Ora ci sono tre mesi di tempo, dopo il passaggio in conferenza Stato- Regioni e nelle commissioni parlamentari, per tentare di arrivare ad un compromesso non riuscito negli ultimi mesi su questo punto e dare il via libera ad un testo che continua a far discutere molto, nel suo complesso, gli addetti ai lavori.

“ La più grande e profonda riforma in questo momento purtroppo la sta compiendo la pandemia che ai danni economici e sanitari aggiunge quelli sociali- dice Vittorio Bosio Presidente nazionale CSI-. Oggi non possiamo sapere come ne uscirà il nostro mondo sportivo ed aggregativo che sta passando il periodo più buio della sua storia moderna. Bisogna avere estrema cautela, una grande perizia e conoscenza della materia perché altrimenti si rischia, una volta riaccesa la luce, di dare nuova forma ad una cosa che non sarà più quella di partenza”.

Ad esempio per quello che riguarda il legittimo ed auspicato riconoscimento dello status di lavoratori per decine di migliaia di collaboratori sportivi il governo dovrà mettere in campo cospicue risorse per evitare che il costo ricada sull’associazionismo di base che, in caso contrario, rischierebbe il collasso.

Il Ministro Vincenzo Spadafora dice di “non fare terrorismo psicologico” assicurando 100 milioni di euro, nei prossimi  due anni, per l’esonero contributivo con la speranza di trovare altre risorse almeno fino al 2023.

Parole che sono accolte con un po’ di scetticismo da parte del mondo delle Asd e del Terzo settore: comunque, per chi deve programmare ed investire, il 2023 è….. abbastanza vicino.
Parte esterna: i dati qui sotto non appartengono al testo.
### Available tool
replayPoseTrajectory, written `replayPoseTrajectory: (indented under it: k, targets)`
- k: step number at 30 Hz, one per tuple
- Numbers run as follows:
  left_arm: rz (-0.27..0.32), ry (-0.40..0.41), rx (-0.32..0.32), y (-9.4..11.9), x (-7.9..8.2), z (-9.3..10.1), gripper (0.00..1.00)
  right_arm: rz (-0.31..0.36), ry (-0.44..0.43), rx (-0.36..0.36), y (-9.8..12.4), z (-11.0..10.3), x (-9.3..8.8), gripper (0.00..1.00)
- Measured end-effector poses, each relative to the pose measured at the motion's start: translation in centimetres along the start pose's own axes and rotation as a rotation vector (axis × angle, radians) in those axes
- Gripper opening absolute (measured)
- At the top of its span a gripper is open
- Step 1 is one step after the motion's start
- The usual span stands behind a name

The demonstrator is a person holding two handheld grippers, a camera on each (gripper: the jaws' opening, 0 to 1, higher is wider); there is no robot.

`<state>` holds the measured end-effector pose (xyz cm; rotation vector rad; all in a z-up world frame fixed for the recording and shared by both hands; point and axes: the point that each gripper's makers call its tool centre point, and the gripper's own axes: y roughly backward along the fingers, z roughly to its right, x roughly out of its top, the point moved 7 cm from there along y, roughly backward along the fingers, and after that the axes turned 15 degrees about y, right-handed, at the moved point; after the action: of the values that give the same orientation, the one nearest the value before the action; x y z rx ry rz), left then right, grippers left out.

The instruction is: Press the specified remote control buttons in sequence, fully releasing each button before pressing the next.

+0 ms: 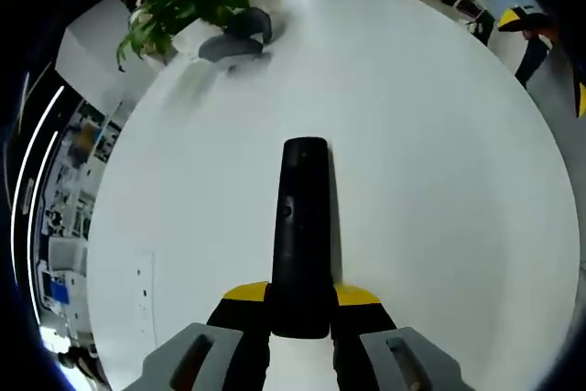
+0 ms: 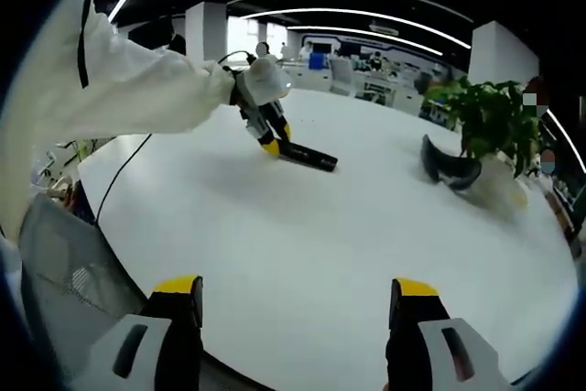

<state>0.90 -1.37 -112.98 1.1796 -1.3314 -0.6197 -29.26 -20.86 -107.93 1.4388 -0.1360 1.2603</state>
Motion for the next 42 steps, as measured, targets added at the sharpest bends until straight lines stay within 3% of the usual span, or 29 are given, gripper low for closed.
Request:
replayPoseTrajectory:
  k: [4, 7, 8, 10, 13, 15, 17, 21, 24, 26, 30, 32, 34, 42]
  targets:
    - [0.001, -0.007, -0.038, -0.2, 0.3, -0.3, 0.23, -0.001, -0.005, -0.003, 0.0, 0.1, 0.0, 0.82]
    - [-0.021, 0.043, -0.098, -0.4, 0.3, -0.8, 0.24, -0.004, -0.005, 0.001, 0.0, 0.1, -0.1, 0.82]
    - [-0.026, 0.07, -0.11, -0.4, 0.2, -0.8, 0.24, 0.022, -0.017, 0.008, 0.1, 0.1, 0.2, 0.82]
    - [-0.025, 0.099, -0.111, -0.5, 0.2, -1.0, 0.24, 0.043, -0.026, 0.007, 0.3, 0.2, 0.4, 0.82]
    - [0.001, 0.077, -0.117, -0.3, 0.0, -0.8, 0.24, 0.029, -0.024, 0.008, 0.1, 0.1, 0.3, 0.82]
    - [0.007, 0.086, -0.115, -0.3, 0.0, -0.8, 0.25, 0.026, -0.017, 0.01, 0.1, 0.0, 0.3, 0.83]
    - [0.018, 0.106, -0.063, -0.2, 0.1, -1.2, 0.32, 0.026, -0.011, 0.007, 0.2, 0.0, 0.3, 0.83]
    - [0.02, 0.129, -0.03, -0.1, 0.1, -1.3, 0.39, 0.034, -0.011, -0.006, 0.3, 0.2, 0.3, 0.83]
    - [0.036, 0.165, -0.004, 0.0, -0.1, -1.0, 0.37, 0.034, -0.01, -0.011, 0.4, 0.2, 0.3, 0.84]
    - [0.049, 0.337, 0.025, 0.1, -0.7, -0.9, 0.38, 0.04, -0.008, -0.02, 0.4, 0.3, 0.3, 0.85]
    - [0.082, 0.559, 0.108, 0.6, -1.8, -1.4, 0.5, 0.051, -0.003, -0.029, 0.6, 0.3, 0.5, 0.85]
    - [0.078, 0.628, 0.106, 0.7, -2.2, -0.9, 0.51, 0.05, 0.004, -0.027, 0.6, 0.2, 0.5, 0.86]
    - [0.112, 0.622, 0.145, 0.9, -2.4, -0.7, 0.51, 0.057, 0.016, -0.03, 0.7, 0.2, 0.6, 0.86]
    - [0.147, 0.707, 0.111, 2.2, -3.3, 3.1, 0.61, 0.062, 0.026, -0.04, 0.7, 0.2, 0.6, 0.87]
La riforma, per non metter pressione ad un sistema in grande difficoltà, entrerà  in vigore dal 1 settembre 2021.

Sulla carta, utilizzando i social, durante decine di convegni si esalta il valore dello sport nei contesti sanitari, economici e sociali poi, quando bisogna fare sintesi concreta con norme di legge, si dimentica di tutto questo e vengono messe a rischio le fondamenta dell’attività di base.

Bisogna capire se nel futuro dell’Italia c’è lo sport per tutti o solo per pochi.

“Esiste il momento delle riforme ed esiste il momento dell’attesa- conclude Vittorio Bosio- questa terribile pandemia porta con sé un buio così profondo che dovrebbe consigliare alla politica di viverlo come un periodo di vera riflessione piuttosto che di pericolosa azione”.